■ Aim of the task ■
From the first line of the data below, copy each line up to the one containing "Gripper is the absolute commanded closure", and include that line too.

── Recorded information

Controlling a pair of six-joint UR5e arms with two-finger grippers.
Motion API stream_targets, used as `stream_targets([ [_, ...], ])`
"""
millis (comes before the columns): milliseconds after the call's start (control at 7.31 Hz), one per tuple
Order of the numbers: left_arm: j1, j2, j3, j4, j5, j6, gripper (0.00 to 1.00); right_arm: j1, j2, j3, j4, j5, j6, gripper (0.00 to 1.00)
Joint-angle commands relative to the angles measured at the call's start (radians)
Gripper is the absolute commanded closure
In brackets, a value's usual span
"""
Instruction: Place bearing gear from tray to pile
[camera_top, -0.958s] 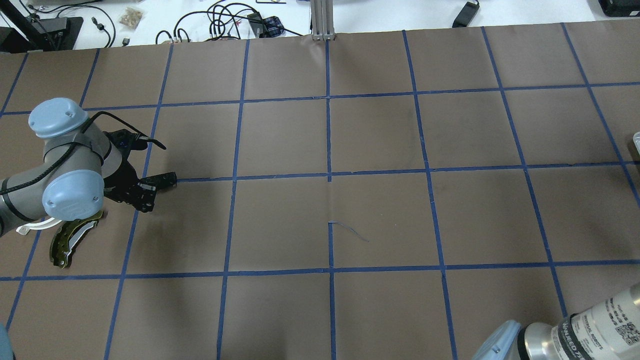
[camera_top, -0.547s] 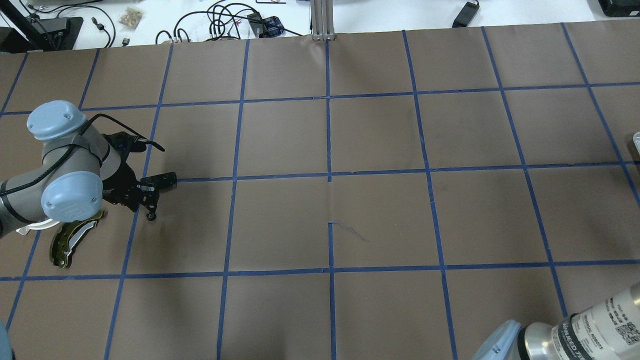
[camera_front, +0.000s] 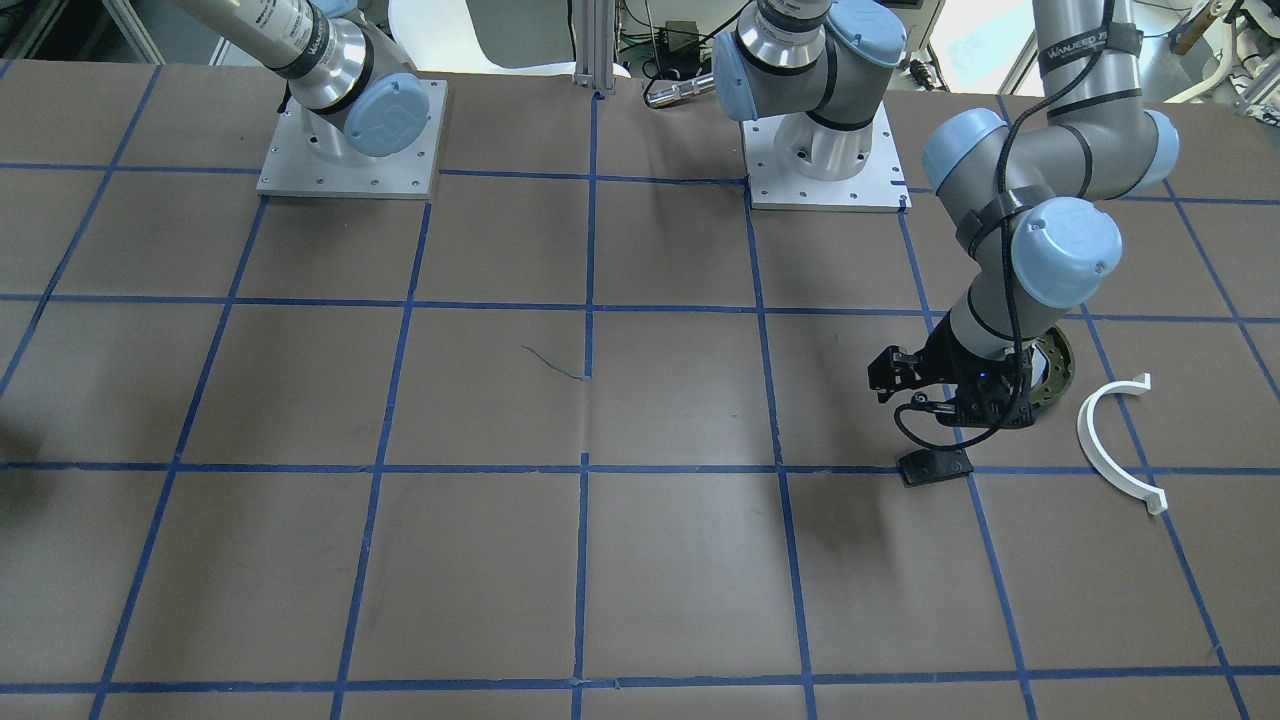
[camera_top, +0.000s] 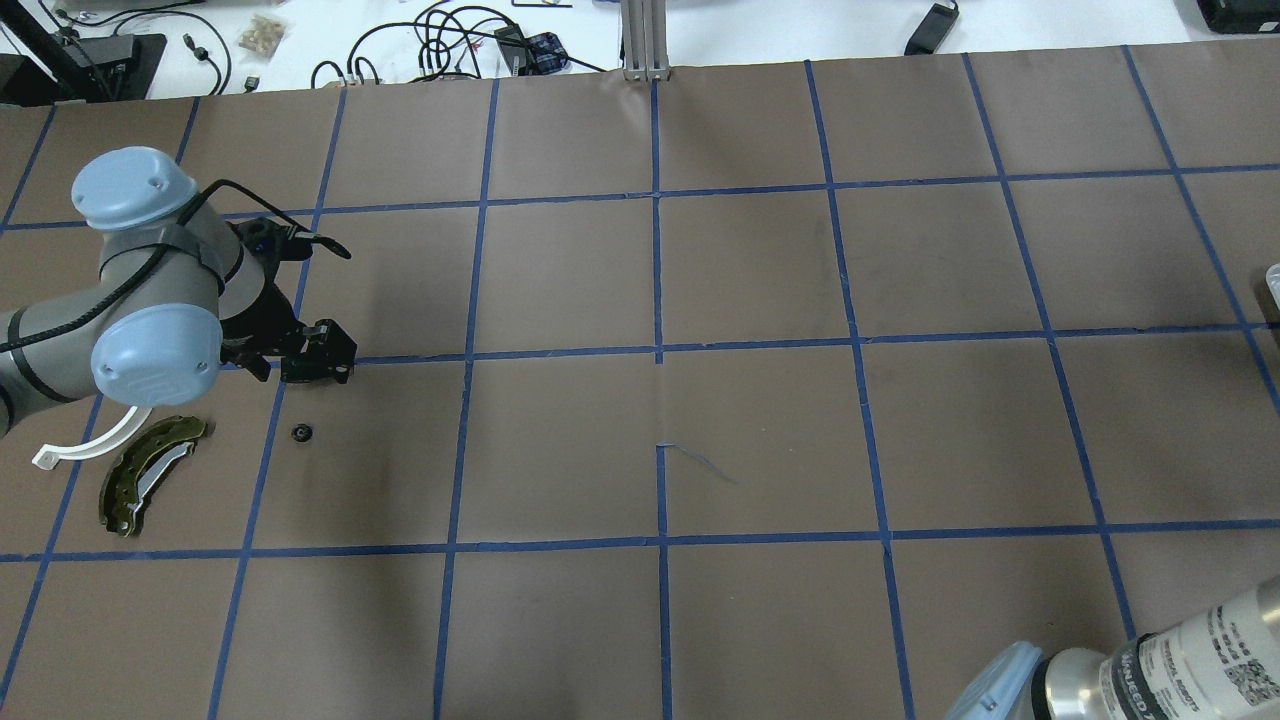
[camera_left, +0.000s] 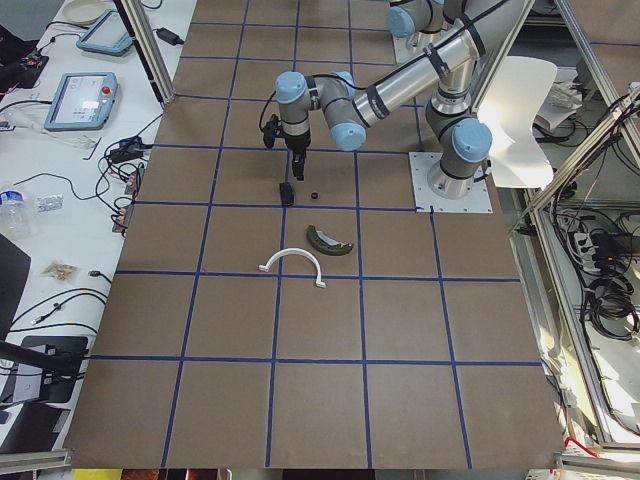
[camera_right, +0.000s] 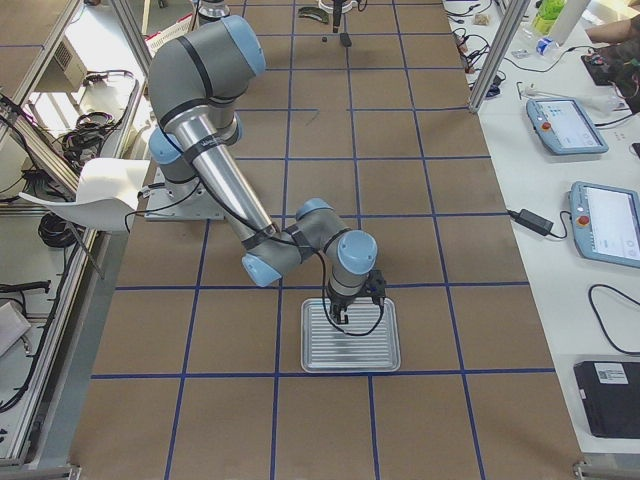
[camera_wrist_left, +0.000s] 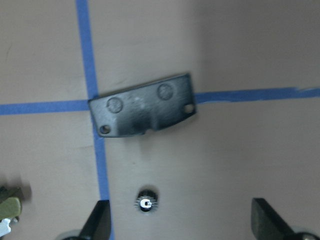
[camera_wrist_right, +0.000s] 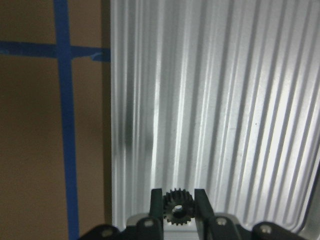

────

■ Task answer ■
Controlling a pair of six-joint UR5e arms with two-finger grippers.
Motion API stream_targets, used as `stream_targets([ [_, ...], ])`
"""
millis (comes before the columns): milliseconds after the call's start (control at 7.31 Hz), one per tuple
Order of the numbers: left_arm: j1, j2, j3, j4, j5, j6, gripper (0.00 to 1.00); right_arm: j1, j2, j3, j4, j5, j6, gripper (0.00 to 1.00)
Joint-angle commands relative to the angles measured at the call's start (radians)
Gripper is the absolute commanded closure

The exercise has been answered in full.